- A restored Muelle tag on the Calle de la Montera
- Born: Juan Carlos Argüello 23 September 1965 Madrid, Spain
- Died: 1 July 1995 (aged 29) Spain
- Known for: First Spanish graffiti artist
- Style: Flechero
- Movement: La Movida Madrileña
- Memorials: Commemorative plaque at 2 La calle de Carazo, Madrid; Plaza Juan Carlos Argüello "MUELLE"; Madrid named in his honour;
- Website: muelleart.com/en

= Muelle =

Spanish graffiti artist

Juan Carlos Argüello (23 September 1965 - 1 July 1995), known as Muelle /es/, was a Spanish graffiti artist from Campamento, Madrid.

==Career==
Around 1980, during La Movida Madrileña, Argüello started reproducing the tag he had designed on walls and public spaces of Madrid. It consisted of the word muelle, (Spanish for "spring"), or an R with an enclosing circle (®) and a line in the shape of a coiled spring ending in an arrowhead. At first, he used an ink marker and later spraypainted his signature extensively around Madrid (and to a lesser extent, in other Spanish localities). In the eighties, he improved his technique, using several colours in a technique labelled relleno, wider borders known as grosor, and 3-D effects.

==Influence==
His innovative style, along with the profusion of his tags, made his work popular.
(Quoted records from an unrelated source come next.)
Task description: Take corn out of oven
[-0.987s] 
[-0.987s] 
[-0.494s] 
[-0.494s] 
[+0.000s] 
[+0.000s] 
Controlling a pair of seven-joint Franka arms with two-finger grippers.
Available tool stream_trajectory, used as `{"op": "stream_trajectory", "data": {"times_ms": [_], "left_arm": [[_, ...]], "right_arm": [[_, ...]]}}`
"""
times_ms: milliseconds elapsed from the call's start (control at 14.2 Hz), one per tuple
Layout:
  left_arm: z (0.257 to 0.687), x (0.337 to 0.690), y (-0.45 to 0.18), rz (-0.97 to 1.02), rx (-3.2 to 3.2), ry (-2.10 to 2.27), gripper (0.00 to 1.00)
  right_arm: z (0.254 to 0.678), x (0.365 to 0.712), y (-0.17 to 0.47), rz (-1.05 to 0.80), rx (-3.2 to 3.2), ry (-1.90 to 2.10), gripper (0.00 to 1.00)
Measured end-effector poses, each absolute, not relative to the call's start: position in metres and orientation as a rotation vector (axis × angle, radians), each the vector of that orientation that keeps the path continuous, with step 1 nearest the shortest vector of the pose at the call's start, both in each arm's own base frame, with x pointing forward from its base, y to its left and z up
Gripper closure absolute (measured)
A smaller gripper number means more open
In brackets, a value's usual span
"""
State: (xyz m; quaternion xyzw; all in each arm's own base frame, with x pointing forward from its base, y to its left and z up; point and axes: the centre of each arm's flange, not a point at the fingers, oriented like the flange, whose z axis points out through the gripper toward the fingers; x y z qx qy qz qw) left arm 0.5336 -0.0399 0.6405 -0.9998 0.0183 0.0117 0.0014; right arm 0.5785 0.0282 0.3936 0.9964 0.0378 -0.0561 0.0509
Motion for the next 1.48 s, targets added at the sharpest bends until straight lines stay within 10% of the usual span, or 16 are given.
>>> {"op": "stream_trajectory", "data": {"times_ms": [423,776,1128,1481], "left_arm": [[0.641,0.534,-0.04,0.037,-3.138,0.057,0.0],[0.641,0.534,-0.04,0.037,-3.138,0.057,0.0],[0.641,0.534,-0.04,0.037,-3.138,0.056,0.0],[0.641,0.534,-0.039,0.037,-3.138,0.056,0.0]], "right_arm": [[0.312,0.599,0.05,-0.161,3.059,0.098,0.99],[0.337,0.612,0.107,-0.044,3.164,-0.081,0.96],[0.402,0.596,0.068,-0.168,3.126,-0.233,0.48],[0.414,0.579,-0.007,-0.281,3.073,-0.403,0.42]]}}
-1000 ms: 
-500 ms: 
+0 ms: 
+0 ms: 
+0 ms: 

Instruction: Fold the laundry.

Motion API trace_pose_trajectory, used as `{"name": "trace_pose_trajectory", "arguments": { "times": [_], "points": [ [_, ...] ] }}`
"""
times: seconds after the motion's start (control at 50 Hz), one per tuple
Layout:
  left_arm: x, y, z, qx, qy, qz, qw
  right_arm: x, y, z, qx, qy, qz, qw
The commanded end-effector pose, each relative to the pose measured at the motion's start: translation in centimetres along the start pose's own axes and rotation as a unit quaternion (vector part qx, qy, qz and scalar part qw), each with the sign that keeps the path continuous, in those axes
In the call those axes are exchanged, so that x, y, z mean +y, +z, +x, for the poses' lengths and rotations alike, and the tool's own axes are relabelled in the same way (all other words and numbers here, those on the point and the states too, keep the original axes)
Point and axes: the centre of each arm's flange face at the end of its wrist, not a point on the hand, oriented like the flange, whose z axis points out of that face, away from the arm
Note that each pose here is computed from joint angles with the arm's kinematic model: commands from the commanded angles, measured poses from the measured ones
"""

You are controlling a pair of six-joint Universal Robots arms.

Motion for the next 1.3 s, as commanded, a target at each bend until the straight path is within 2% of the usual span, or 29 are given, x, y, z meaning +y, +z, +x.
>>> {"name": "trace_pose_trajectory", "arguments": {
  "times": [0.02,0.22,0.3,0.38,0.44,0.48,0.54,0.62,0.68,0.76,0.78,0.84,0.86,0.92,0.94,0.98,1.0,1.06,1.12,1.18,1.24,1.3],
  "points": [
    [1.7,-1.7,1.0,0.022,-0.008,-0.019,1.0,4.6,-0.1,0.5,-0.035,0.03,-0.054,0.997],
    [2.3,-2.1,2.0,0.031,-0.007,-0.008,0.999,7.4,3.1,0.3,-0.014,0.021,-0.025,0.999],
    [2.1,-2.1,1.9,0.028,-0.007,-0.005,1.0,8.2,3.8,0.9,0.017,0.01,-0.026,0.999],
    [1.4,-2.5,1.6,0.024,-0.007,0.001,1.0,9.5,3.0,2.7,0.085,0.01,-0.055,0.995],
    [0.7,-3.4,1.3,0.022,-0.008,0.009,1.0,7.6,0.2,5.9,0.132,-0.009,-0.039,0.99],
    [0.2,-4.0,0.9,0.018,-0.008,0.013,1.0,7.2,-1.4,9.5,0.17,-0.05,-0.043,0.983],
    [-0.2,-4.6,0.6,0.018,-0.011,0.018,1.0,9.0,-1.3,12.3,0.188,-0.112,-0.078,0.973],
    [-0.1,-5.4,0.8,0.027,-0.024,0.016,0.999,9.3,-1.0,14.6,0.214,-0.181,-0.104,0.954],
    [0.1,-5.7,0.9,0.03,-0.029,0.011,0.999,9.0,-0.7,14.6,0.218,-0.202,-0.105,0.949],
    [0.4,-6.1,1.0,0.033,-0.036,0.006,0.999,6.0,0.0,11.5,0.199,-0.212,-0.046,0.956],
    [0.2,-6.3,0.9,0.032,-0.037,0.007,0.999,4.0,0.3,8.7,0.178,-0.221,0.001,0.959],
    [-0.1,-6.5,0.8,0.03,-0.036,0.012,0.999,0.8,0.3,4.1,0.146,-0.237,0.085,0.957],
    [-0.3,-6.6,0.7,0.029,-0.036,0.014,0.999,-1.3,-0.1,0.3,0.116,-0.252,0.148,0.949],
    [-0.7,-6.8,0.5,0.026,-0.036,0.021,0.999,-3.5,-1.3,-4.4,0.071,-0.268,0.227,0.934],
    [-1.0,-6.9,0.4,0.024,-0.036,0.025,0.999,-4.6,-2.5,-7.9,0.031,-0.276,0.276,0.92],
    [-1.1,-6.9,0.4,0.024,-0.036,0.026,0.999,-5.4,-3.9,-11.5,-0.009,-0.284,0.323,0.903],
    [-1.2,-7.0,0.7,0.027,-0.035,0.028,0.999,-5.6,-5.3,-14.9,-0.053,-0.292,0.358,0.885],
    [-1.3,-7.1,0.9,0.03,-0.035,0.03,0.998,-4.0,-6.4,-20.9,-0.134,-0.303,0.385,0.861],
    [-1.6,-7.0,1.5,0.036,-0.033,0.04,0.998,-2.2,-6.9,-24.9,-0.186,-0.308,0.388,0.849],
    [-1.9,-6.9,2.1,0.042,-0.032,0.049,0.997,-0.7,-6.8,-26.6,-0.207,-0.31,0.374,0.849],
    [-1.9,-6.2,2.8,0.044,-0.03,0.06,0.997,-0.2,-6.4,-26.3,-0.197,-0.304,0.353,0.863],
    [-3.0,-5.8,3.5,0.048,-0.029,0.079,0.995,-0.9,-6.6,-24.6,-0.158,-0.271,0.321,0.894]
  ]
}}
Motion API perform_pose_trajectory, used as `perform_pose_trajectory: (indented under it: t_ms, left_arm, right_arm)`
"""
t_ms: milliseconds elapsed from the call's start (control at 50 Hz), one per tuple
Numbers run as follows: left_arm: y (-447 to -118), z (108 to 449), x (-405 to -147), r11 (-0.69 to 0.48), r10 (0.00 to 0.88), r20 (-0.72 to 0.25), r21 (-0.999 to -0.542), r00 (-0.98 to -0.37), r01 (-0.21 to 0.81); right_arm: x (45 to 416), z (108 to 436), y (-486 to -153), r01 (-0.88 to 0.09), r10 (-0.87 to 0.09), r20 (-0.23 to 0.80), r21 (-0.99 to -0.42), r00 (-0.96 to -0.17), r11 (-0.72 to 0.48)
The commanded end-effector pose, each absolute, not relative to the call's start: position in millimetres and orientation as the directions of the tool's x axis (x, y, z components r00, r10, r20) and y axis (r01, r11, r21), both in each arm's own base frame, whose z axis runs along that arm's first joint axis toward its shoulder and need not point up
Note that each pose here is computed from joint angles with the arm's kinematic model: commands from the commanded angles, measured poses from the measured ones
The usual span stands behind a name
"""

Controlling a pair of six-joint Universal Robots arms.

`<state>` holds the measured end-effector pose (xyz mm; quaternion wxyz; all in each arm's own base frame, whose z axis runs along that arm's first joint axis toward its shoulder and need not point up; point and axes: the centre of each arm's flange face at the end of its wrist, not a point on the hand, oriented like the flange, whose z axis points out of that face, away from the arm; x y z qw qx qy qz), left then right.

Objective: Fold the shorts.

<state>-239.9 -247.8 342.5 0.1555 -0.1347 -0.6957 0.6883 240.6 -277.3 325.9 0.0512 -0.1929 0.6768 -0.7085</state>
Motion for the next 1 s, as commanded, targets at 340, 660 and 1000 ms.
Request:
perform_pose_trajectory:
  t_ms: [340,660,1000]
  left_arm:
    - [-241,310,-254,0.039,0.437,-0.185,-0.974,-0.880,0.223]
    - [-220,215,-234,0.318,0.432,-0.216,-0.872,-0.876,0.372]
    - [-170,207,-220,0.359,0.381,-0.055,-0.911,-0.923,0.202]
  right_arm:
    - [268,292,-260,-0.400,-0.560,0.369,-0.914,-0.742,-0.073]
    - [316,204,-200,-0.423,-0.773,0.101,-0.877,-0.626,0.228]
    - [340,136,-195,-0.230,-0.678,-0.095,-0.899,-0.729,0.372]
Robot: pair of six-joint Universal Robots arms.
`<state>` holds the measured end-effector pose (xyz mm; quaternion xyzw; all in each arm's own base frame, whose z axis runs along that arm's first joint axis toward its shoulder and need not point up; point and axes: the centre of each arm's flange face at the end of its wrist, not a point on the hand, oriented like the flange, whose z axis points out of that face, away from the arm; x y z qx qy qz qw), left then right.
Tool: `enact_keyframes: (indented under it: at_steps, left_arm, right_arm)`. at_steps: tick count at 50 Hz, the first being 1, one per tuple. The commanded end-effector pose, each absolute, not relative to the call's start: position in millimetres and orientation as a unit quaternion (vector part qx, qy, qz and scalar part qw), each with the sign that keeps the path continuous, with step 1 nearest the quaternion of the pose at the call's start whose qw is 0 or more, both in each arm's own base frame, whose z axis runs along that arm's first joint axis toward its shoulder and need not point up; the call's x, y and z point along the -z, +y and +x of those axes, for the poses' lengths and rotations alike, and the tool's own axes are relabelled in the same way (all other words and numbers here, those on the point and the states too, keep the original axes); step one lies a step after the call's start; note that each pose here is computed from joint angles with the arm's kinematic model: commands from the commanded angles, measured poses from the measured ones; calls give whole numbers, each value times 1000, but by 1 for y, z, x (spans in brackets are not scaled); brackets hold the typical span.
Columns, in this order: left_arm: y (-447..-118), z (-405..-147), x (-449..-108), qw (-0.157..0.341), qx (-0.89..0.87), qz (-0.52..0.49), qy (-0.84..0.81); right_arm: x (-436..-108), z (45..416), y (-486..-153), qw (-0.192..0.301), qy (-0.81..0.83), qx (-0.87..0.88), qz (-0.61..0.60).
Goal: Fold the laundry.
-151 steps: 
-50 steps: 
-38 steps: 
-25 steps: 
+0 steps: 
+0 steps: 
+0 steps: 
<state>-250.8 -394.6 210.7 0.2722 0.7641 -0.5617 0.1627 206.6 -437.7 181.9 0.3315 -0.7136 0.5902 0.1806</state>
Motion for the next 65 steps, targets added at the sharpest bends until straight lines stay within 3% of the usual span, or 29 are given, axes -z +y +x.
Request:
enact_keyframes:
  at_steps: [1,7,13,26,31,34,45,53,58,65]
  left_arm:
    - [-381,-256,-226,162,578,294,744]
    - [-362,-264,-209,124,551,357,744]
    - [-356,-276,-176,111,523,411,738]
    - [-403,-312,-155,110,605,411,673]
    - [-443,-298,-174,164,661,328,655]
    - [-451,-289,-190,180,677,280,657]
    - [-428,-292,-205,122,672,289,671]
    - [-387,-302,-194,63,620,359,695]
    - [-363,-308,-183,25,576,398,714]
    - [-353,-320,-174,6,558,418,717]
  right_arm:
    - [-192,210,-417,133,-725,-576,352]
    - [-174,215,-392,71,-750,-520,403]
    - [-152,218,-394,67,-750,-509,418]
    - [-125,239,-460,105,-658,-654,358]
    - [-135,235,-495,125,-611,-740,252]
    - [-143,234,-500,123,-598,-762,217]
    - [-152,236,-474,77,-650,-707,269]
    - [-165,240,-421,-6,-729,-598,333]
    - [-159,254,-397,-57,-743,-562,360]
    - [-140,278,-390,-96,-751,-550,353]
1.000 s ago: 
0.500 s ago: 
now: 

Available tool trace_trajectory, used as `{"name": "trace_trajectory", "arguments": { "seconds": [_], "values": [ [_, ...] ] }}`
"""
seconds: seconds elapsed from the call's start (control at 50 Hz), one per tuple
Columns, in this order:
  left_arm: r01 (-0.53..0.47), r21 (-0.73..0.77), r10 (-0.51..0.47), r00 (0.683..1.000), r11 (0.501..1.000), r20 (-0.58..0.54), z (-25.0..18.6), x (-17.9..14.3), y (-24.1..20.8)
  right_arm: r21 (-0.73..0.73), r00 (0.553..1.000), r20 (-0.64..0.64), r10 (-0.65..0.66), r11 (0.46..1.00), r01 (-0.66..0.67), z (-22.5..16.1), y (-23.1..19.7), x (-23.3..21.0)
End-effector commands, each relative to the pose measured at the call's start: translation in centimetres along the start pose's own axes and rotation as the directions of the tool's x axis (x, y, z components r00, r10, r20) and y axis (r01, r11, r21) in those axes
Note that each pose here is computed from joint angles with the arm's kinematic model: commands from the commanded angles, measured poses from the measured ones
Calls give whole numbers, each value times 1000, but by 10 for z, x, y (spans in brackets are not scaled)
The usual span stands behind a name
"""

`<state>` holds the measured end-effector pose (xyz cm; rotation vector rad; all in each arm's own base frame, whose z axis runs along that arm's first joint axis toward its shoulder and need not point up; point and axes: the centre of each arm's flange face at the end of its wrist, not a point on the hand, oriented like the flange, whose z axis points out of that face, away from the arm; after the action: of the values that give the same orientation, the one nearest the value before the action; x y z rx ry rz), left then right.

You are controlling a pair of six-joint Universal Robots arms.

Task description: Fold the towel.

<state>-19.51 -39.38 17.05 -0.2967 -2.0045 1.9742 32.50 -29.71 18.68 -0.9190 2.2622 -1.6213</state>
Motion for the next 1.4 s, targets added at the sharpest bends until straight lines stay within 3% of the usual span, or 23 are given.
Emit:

Many other Madrilenian youths, known as flecheros created their own tags inspired by Muelle's, often ending strokes with arrowheads (flechas). The flechero scene developed at a time of cultural isolation, its practitioners being largely unaware of graffiti in the New York style. The spread of hip-hop culture in Spain in the late 1980s introduced the new graffiti styles developed in the United States. But, variations in Muelle's work basically kept his original design. Argüello appeared on Spanish television and in newspapers.

==Death==
Argüello died of liver cancer on 1 July 1995 at the age of 29. His obituary appeared in El País.

==Legacy==
In 2022, the Spanish graffiti brand Montana Colors released a special edition aerosol can featuring Muelle's tag alongside a short documentary about him.

At the behest of local PSOE politicians a tag of Argüello‘s in La Latina, threatened with obliteration by building renovations, was officially protected by the Government of the Community of Madrid in 2024.